“Moody's decision to reduce the outlook for its credit rating of the South African government from 'stable' to 'negative' is not unexpected in the light of the country’s weak economy and deteriorating public finances.”
This is according to Prof Raymond Parsons, a well-known economist and academic from the North-West University (NWU) Business School.
“The Moody's review warns that, unless South Africa gets its economic house in order soon, it faces the possibility of an investment downgrade later. South Africa has therefore been put on notice about the urgent need to improve its economic steersmanship. Purposeful collective action is required if the country is to eventually avoid universal 'junk' status, given the existing sub-investment ratings by Standard & Poor as well as Fitch,” he says.
Prof Parsons says that, in the event of South Africa later lapsing into universal 'junk' status, there would be the potential capital outflows and higher costs of borrowing associated with South Africa's removal from global bond indices.
“This ultimately makes it more difficult and costly to finance growth by both the public and private sectors. Moody's message therefore is that the country must make a much more determined effort to break out of its 'low growth trap' but without falling into a 'debt trap'. The fundamental challenge to South Africa therefore remains the overarching one of implementing essential pro-growth reforms.”
According to Prof Parsons, the negative outlook in part conveys Moody's increasing concern that the political will is not there to implement the official plans to turn the economy around.
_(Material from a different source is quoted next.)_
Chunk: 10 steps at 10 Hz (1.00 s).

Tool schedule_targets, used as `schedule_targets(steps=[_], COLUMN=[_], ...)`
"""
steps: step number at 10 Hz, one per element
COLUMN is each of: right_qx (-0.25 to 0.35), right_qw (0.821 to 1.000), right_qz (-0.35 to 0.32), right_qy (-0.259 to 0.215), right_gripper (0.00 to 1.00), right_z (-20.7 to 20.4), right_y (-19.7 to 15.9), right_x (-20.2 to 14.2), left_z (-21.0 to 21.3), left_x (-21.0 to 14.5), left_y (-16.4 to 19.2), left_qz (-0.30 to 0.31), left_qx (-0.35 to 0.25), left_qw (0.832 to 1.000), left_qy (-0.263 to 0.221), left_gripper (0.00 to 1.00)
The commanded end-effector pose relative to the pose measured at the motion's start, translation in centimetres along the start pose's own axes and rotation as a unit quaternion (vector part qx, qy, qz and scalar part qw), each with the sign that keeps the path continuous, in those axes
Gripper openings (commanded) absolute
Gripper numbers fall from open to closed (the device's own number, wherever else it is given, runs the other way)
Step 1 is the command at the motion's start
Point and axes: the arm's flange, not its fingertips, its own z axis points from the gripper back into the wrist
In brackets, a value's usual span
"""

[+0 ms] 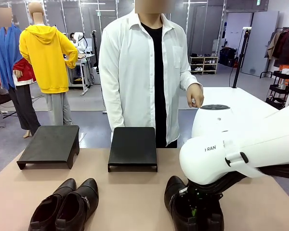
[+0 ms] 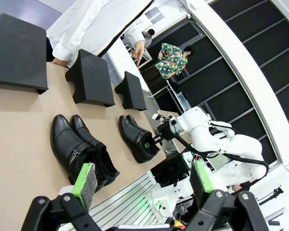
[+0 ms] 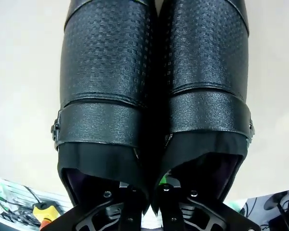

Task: Place the shoes on the stand as instructed by the person.
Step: Pick up one pair of Shoes and place it on the Shoes Stand indicated by the person.

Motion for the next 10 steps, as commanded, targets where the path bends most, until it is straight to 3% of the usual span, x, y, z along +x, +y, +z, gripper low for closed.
schedule_targets(steps=[1,5,10], right_qx=[0.011,0.026,0.03], right_qw=[0.999,0.998,0.997], right_qz=[-0.003,0.007,0.006], right_qy=[-0.045,-0.064,-0.067], right_gripper=[0.0,0.0,0.0], right_z=[3.7,8.2,8.4], right_y=[-1.1,-3.0,-3.1], right_x=[-0.2,2.5,2.5], left_z=[0.1,0.1,0.1], left_x=[0.0,0.0,0.0], left_y=[-0.1,-0.1,-0.1], left_qz=[-0.005,-0.005,-0.005], left_qx=[-0.004,-0.004,-0.004], left_qw=[1.0,1.0,1.0], left_qy=[0.004,0.004,0.004], left_gripper=[1.0,1.0,1.0])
He says the recent MTBPS offered a frank assessment of South Africa's current grim fiscal outlook, but fell far short of creating the necessary confidence that key remedies were indeed going to be urgently implemented.
“Crafting a credible fiscal strategy to contain rising public debt has indeed presented policy makers with tough choices – choices that cannot any longer be avoided or indefinitely postponed, such as those about Eskom.
“What South Africa basically needs now to remedy the fiscal situation, is a strong and sustained improvement in its flagging growth rate, which must remain the overall priority in economic policy.
“Investor confidence needs to be boosted. The forthcoming investment summit from 5 to 7 November will be another key opportunity to strengthen the close collaboration needed between government and business to promote the projects and policies required for job-rich growth. Moody's decision injects even more importance into that event,” he concludes.